Top of Dataset extract
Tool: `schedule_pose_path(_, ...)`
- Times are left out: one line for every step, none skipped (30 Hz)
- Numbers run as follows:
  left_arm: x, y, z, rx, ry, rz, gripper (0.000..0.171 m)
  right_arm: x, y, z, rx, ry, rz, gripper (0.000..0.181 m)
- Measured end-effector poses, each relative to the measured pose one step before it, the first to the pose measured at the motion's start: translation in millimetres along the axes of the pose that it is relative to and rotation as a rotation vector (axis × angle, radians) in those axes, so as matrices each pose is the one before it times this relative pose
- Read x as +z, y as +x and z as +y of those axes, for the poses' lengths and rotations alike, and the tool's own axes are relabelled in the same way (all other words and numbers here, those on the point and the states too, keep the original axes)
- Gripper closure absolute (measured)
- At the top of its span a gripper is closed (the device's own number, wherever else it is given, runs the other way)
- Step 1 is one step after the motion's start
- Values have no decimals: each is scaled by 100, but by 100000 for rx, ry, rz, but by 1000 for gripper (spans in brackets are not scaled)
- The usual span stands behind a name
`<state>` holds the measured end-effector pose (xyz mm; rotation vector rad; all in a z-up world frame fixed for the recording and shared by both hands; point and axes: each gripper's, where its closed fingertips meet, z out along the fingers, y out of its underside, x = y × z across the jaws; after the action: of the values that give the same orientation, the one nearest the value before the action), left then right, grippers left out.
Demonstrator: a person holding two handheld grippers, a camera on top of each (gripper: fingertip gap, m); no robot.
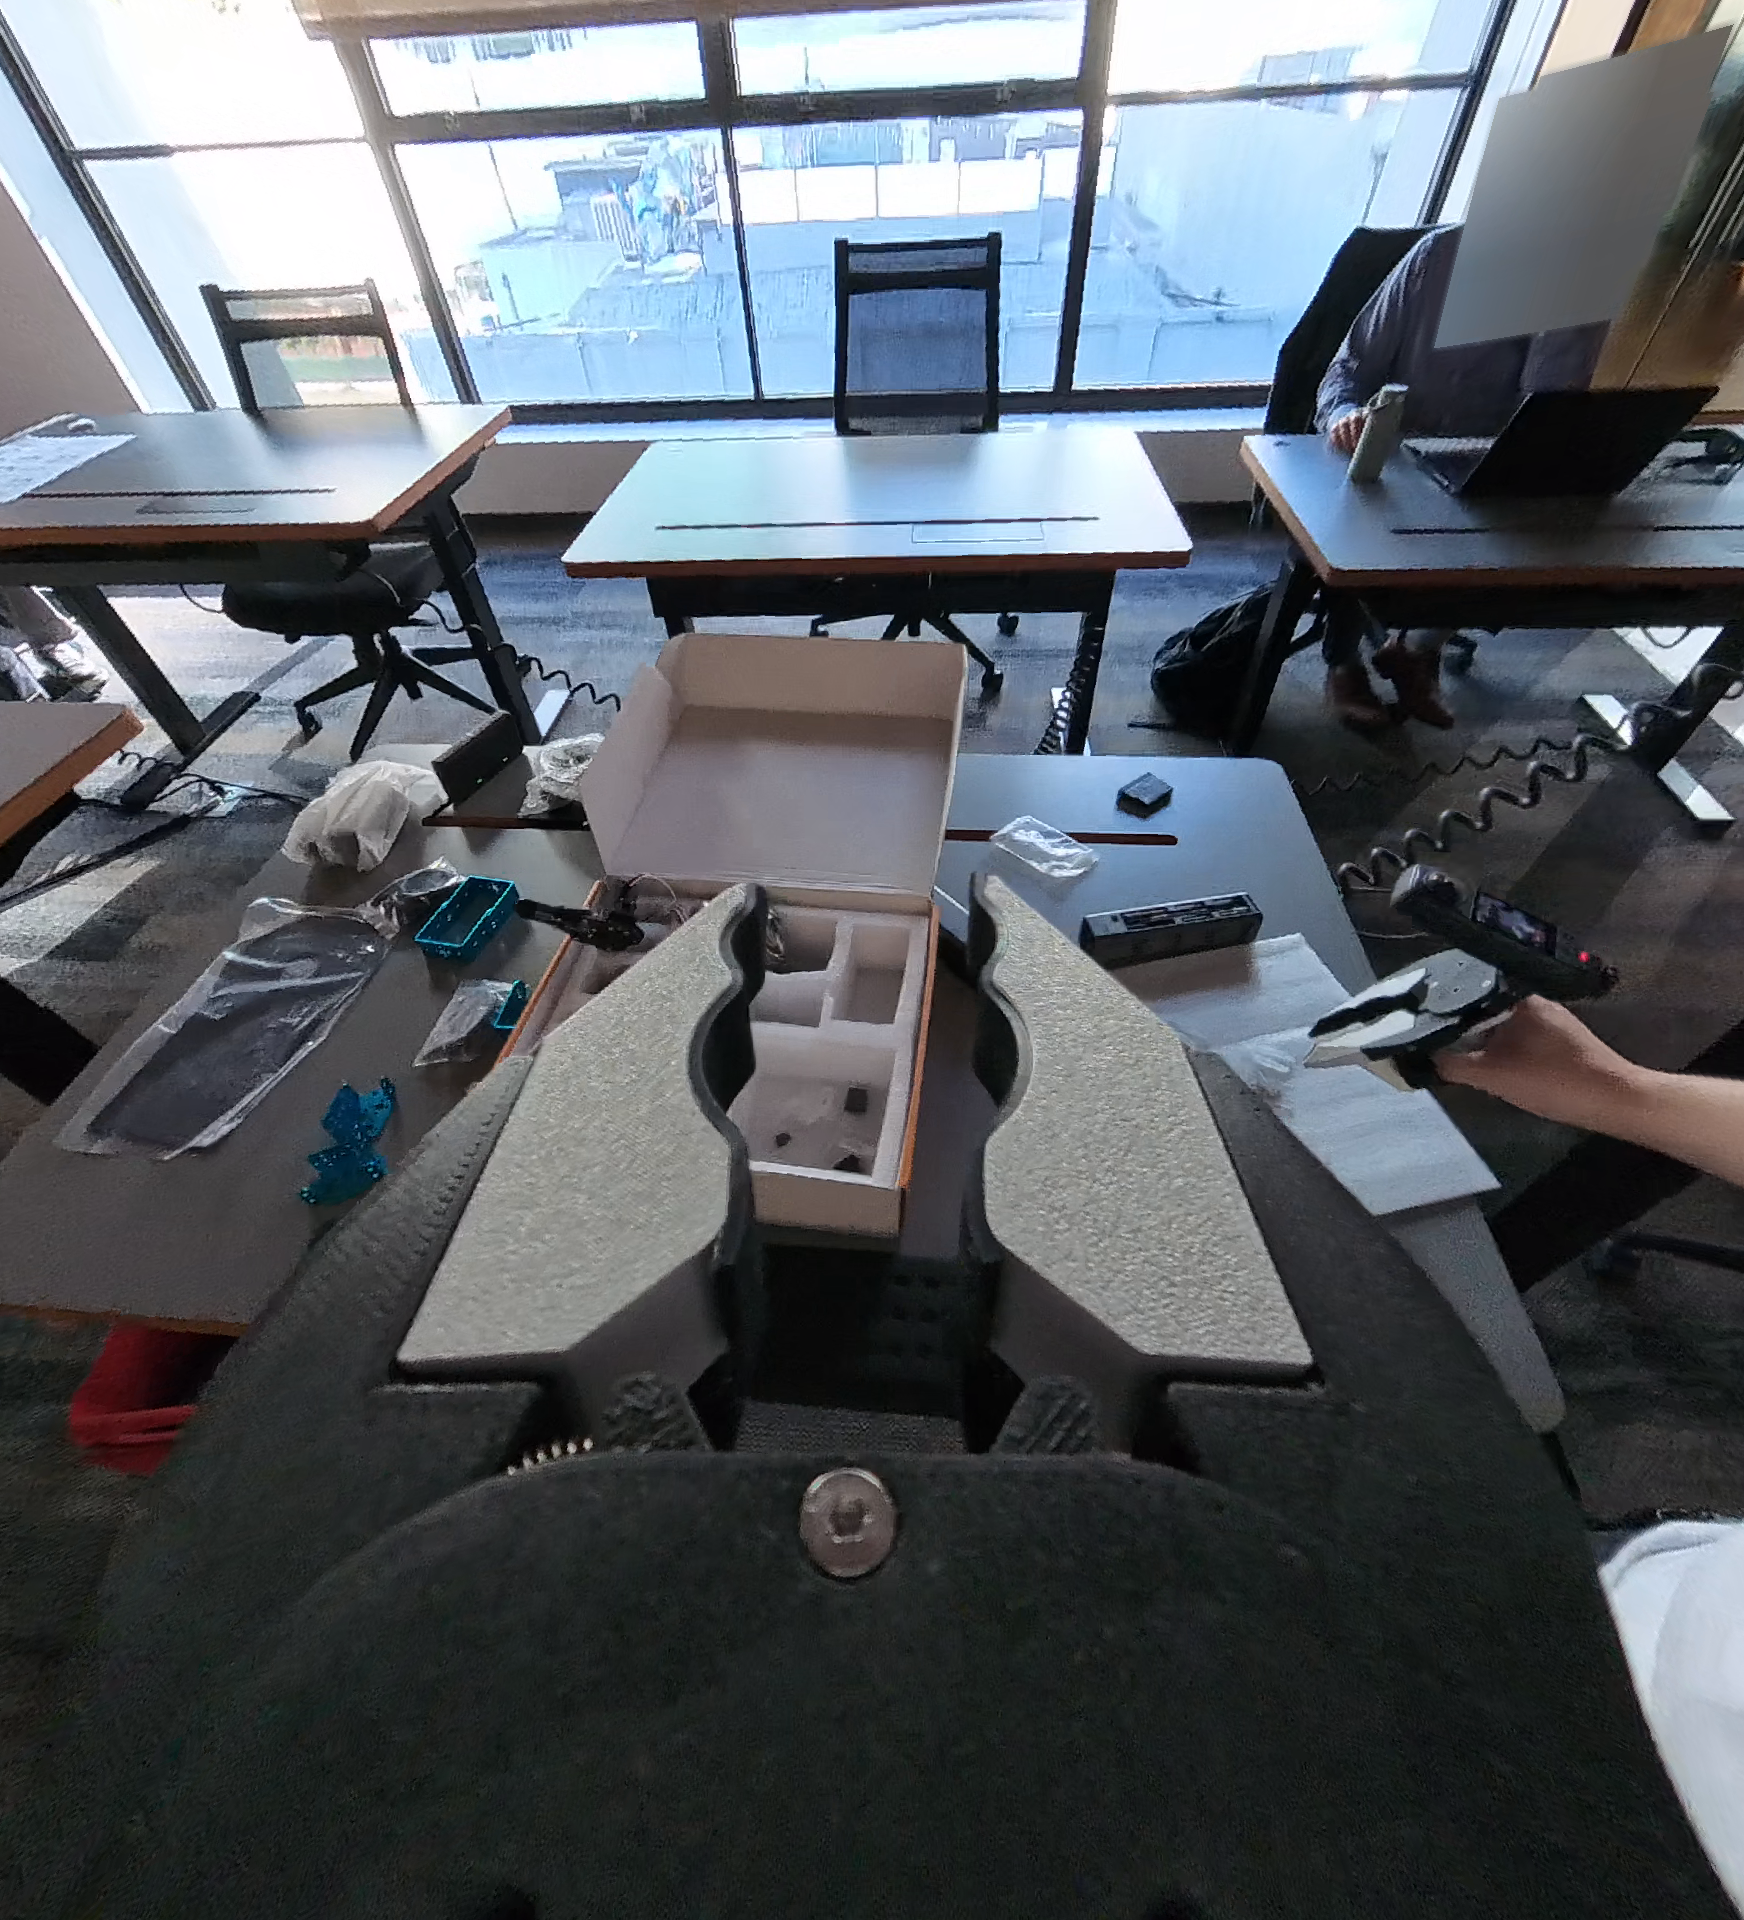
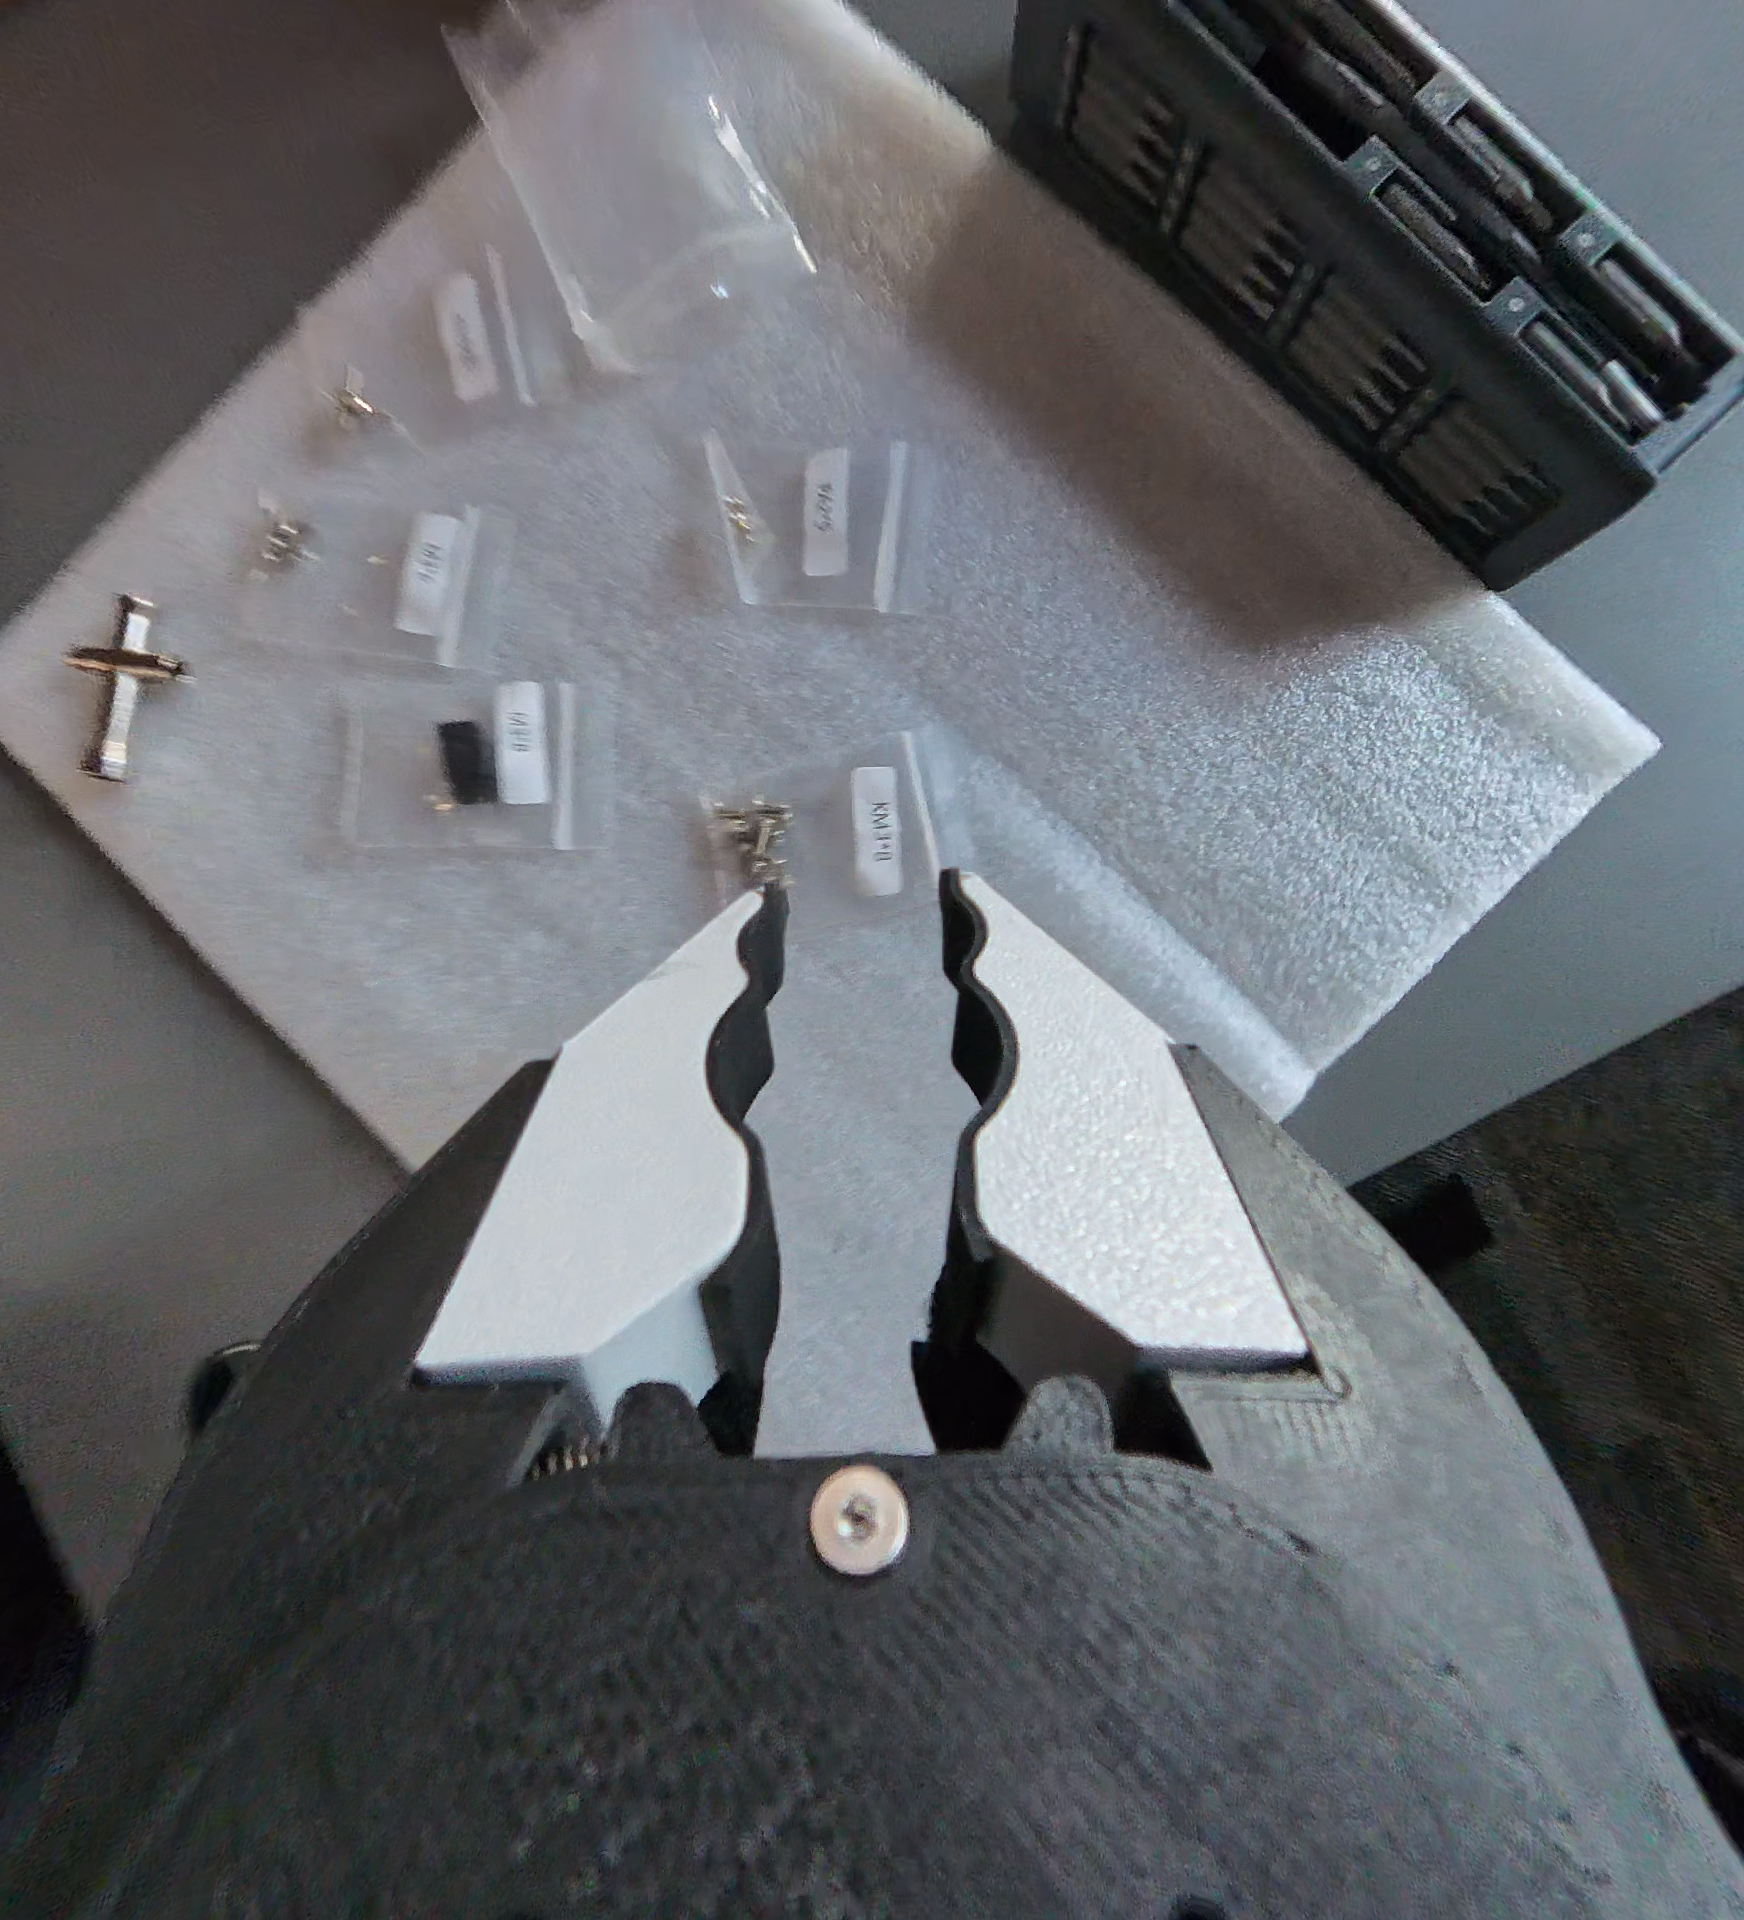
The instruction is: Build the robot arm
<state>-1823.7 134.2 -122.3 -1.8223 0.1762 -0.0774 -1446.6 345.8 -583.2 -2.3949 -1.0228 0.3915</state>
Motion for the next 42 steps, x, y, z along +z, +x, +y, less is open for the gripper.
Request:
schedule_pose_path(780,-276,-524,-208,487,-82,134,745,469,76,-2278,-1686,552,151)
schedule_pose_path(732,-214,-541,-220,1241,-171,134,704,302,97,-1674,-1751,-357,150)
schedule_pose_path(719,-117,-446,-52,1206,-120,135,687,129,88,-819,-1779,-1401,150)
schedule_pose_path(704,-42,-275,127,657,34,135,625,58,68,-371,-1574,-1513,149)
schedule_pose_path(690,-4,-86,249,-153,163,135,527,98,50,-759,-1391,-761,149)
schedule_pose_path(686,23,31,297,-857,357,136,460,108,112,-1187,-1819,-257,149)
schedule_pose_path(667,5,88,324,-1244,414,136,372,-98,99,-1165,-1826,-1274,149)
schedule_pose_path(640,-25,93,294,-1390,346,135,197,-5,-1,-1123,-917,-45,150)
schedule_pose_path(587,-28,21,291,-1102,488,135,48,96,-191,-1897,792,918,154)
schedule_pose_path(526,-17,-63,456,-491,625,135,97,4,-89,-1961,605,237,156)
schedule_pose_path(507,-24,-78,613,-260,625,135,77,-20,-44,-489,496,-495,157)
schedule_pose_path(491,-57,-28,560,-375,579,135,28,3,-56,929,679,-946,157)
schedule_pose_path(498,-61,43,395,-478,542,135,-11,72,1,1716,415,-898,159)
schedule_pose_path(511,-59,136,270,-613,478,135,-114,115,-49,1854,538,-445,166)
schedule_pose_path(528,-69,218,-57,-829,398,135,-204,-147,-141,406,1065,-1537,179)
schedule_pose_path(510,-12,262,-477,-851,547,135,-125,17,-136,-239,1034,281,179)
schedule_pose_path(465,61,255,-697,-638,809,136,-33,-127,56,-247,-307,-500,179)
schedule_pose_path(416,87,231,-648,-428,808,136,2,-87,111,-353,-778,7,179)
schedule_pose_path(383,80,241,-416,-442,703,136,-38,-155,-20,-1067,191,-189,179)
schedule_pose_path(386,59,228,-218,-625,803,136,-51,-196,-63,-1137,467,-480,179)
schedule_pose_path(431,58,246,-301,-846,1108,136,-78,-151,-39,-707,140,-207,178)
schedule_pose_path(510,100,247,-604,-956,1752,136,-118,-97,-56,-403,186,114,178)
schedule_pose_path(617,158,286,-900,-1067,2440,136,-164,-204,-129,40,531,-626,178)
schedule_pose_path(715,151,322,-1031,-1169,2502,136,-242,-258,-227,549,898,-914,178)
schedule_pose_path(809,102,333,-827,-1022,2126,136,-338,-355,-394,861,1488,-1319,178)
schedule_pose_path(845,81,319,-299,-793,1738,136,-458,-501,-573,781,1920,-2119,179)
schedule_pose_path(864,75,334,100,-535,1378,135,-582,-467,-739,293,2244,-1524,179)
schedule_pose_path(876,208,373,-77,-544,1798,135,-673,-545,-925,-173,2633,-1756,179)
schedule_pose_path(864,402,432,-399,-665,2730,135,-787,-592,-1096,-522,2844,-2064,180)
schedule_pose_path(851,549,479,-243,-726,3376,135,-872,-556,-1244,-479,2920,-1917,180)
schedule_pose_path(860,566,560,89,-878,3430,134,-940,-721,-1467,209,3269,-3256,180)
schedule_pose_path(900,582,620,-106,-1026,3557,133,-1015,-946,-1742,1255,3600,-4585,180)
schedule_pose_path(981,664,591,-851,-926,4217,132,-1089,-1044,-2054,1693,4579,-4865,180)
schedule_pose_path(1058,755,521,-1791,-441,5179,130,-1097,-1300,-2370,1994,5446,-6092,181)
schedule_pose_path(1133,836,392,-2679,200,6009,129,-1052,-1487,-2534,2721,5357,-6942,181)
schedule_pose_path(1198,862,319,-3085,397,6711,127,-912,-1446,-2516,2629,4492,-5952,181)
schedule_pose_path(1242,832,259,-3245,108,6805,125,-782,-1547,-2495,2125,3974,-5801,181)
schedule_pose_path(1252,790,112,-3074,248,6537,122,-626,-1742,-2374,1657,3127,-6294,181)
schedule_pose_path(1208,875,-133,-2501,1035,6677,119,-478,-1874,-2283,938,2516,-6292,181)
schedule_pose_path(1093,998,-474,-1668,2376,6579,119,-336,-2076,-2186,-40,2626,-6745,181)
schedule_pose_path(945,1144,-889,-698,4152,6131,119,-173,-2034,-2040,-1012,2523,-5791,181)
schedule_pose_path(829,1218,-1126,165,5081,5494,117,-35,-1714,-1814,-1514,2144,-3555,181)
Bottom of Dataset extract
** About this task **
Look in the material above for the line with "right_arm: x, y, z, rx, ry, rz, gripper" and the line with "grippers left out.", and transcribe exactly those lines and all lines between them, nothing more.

** Answer to this problem **
  right_arm: x, y, z, rx, ry, rz, gripper (0.000..0.181 m)
- Measured end-effector poses, each relative to the measured pose one step before it, the first to the pose measured at the motion's start: translation in millimetres along the axes of the pose that it is relative to and rotation as a rotation vector (axis × angle, radians) in those axes, so as matrices each pose is the one before it times this relative pose
- Read x as +z, y as +x and z as +y of those axes, for the poses' lengths and rotations alike, and the tool's own axes are relabelled in the same way (all other words and numbers here, those on the point and the states too, keep the original axes)
- Gripper closure absolute (measured)
- At the top of its span a gripper is closed (the device's own number, wherever else it is given, runs the other way)
- Step 1 is one step after the motion's start
- Values have no decimals: each is scaled by 100, but by 100000 for rx, ry, rz, but by 1000 for gripper (spans in brackets are not scaled)
- The usual span stands behind a name
`<state>` holds the measured end-effector pose (xyz mm; rotation vector rad; all in a z-up world frame fixed for the recording and shared by both hands; point and axes: each gripper's, where its closed fingertips meet, z out along the fingers, y out of its underside, x = y × z across the jaws; after the action: of the values that give the same orientation, the one nearest the value before the action), left then right, grippers left out.

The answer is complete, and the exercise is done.